#### [Task requirements]
Which lines of the material hold the word "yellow"? Copy each one.

#### [Source data]
=== Section Start ===

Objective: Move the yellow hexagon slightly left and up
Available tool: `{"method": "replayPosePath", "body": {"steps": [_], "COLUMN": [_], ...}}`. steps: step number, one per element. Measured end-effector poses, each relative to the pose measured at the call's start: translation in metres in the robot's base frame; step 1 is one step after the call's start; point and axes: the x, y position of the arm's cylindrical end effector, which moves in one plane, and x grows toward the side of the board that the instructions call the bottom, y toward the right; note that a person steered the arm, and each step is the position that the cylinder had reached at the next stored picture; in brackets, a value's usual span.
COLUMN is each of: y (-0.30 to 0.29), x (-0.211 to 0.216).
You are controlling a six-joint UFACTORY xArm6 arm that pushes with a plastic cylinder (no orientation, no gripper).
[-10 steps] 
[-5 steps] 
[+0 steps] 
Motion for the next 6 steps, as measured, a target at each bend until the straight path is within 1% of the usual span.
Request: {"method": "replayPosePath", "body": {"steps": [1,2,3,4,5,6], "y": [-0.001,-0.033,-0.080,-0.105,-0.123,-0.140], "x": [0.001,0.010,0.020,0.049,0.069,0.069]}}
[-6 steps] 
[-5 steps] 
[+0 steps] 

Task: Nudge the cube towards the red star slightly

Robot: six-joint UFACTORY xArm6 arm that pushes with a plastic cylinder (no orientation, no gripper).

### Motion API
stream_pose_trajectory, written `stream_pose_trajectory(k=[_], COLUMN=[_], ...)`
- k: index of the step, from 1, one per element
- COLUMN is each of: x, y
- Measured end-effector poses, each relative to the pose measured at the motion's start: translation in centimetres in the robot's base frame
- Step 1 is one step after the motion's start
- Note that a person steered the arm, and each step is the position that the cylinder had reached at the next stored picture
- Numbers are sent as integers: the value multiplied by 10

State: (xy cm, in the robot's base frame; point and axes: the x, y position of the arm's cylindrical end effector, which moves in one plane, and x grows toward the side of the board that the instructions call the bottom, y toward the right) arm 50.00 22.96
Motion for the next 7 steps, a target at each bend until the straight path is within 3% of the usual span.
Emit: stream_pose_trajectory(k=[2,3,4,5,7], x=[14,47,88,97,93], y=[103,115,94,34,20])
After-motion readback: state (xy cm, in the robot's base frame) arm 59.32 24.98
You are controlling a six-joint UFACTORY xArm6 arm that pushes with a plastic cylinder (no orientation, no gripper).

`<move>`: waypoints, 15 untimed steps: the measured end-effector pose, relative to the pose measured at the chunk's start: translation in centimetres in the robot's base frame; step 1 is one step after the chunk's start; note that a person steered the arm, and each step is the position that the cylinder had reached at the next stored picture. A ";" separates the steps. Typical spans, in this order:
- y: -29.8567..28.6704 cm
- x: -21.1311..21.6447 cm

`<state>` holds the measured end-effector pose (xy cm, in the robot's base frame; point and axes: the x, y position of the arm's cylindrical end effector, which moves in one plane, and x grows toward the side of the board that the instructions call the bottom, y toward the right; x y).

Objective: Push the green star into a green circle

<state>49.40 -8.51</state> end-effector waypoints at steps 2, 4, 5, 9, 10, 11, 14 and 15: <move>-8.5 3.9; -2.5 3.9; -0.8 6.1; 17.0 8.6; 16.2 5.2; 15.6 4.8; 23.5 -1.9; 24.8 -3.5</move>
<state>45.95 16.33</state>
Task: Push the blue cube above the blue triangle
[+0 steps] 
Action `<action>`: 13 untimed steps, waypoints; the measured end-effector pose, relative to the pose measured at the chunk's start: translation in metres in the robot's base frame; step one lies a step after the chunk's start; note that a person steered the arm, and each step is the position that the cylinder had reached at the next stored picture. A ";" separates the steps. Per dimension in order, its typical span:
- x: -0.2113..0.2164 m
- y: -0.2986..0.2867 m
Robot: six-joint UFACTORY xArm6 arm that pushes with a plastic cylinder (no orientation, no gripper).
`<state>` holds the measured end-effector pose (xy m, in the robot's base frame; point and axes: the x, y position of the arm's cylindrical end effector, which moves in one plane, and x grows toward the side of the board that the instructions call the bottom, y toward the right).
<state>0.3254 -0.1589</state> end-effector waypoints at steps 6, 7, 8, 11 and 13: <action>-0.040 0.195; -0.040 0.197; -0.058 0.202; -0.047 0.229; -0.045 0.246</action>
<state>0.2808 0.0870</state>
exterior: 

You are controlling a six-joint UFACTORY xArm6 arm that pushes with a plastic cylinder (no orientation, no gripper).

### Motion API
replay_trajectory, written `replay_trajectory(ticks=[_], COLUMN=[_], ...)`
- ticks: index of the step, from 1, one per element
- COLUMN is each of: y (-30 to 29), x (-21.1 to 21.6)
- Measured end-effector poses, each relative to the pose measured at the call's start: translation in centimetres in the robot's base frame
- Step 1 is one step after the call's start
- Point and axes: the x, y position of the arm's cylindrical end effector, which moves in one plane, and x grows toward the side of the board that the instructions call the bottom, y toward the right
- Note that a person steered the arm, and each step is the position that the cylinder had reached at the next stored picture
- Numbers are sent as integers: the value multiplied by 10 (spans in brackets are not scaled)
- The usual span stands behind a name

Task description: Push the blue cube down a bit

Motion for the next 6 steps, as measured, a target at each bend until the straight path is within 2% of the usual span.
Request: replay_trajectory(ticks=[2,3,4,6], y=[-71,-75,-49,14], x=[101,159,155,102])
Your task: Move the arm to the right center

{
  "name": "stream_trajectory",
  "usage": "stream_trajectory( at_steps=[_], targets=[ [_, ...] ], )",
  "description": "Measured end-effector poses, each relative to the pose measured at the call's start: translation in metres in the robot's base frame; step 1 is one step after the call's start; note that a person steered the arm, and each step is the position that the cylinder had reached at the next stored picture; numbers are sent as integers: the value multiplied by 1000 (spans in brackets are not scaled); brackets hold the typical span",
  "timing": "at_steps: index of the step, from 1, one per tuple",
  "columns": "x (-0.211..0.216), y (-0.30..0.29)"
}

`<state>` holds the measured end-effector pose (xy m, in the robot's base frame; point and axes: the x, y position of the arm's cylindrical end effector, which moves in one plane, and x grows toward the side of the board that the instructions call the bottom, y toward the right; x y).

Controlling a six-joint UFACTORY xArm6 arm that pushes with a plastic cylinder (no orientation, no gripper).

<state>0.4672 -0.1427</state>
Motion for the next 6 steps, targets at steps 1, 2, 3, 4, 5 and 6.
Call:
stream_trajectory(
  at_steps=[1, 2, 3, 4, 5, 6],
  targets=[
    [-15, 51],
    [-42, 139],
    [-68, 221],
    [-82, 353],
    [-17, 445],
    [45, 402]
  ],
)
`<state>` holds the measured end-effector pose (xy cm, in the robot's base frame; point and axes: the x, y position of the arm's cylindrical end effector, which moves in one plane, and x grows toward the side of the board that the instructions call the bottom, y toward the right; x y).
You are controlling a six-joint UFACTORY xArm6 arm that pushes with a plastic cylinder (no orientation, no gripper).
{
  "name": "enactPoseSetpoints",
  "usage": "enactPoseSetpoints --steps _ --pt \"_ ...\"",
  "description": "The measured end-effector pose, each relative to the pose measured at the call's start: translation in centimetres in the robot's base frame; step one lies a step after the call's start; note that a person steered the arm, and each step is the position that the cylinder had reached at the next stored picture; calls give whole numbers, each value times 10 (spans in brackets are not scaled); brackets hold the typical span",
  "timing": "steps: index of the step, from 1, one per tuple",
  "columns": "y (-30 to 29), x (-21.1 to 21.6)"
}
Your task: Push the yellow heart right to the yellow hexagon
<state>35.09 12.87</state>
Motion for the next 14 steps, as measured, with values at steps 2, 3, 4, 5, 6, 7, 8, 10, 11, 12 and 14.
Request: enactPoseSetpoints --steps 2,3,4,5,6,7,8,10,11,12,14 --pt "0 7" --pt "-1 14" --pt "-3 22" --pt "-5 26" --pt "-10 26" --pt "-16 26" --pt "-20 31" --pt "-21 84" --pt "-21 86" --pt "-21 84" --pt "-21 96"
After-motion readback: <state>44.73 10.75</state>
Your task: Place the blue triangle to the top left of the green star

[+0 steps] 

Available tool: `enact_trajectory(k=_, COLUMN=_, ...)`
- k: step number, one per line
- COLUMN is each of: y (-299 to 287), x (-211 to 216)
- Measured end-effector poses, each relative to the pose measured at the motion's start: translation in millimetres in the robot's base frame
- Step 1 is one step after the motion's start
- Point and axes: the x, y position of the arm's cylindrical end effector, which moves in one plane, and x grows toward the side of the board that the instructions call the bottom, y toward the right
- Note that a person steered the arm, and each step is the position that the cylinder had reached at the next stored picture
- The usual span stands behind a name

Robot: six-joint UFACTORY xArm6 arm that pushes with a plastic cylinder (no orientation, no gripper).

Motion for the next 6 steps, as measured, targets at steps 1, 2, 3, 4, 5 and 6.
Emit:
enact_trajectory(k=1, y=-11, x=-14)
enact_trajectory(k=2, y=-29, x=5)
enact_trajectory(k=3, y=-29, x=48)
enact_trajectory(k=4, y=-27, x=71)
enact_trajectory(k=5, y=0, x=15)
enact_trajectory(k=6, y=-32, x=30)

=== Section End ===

#### [Result for this exercise]
Objective: Move the yellow hexagon slightly left and up
Your task: Push the yellow heart right to the yellow hexagon

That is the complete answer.